資産除去債務とは、具体的には、原子力発電施設、定期借地権の原状返還義務、賃借建物に係る造作の撤去義務(原状回復義務)、 有害物質(PCB、アスベスト)の除去義務、産業廃棄物処理場の後処理義務等によって発生するコストです。件数的に最も多いのは、 賃借物件に係る原状回復費用と思われます。
これらの義務が将来的に発生する場合には、発生する費用を算定し、事前に計上することが必要となります。

[資産除去債務会計基準」を「減損会計基準」と比較すると、現在の不動産価値の下落は「減損会計基準」の対象となりますが、 「資産除去債務会計基準」は、将来発生するコストを対象とするという違いがあります。また、「賃貸等不動産会計基準」と比較すると、 賃貸等不動産は、主に貸している不動産に関する開示でしたが、資産除去債務会計基準は主に借りている不動産に関する開示という違いがあります。
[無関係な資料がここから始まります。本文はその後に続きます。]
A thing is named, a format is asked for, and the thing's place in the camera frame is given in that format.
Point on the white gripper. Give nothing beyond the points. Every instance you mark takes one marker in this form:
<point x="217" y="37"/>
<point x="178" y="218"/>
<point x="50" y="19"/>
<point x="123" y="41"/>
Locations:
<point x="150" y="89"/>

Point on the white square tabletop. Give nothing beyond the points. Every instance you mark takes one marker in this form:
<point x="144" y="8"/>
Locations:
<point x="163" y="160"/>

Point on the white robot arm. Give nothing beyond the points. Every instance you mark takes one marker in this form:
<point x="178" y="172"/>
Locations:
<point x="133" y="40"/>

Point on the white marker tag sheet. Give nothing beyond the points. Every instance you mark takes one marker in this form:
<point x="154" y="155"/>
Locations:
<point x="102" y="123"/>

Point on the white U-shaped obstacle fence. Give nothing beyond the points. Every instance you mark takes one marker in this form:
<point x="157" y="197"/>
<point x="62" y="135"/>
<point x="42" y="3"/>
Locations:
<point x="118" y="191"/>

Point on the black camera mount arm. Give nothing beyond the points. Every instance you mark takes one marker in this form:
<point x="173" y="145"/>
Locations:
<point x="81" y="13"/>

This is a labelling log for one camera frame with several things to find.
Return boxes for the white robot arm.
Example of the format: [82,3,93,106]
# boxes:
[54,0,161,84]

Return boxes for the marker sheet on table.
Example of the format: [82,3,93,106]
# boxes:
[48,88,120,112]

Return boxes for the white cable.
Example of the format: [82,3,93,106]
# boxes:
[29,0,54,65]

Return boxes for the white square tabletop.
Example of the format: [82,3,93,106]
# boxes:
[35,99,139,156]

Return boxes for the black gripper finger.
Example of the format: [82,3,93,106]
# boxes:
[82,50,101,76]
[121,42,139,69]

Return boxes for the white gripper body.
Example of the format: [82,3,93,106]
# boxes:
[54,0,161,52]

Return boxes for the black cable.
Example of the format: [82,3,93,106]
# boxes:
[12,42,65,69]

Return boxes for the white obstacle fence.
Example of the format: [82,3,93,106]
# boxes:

資産除去債務に関する会計処理の特徴は、以下の通りです。

@将来発生するコストを債務として計上

資産除去債務を認識した際に、固定資産除去に要するキャッシュフローを見積り、割引現在価値を算定します。なお、見積り自体が困難な場合は、 見積り可能となった時点で算定します。

A両建て処理

資産除去債務を負債として計上すると共に、同額を関連する固定資産の帳簿価額に加算します。負債と資産を両方増やしますので、減損会計のように、 一時点でP/L計上されません。

B費用分配

Aで増加させた資産の金額が、減価償却費を通じて、固定資産の残存耐用年数等にわたり、各期に費用分配されます。 従って、資産除去債務の計上額は多額になる場合でも、耐用年数が長い場合、毎年のP/L計上額は少額になる可能性があります。

資産除去債務は、原状回復費用を見積もるという、今までの会計基準にない独特な考え方をしますので、 個人的には最も対応が大変な会計基準だと思います。不動産の評価であれば、不動産鑑定士に鑑定評価を依頼すれば対応できますが、 資産除去債務は、ゼネコン・工事業者に依頼して撤去コストを見積もる必要がありますので、従来からの会計を専門分野としている 財務経理セクションの人材だけでは対応できないからです。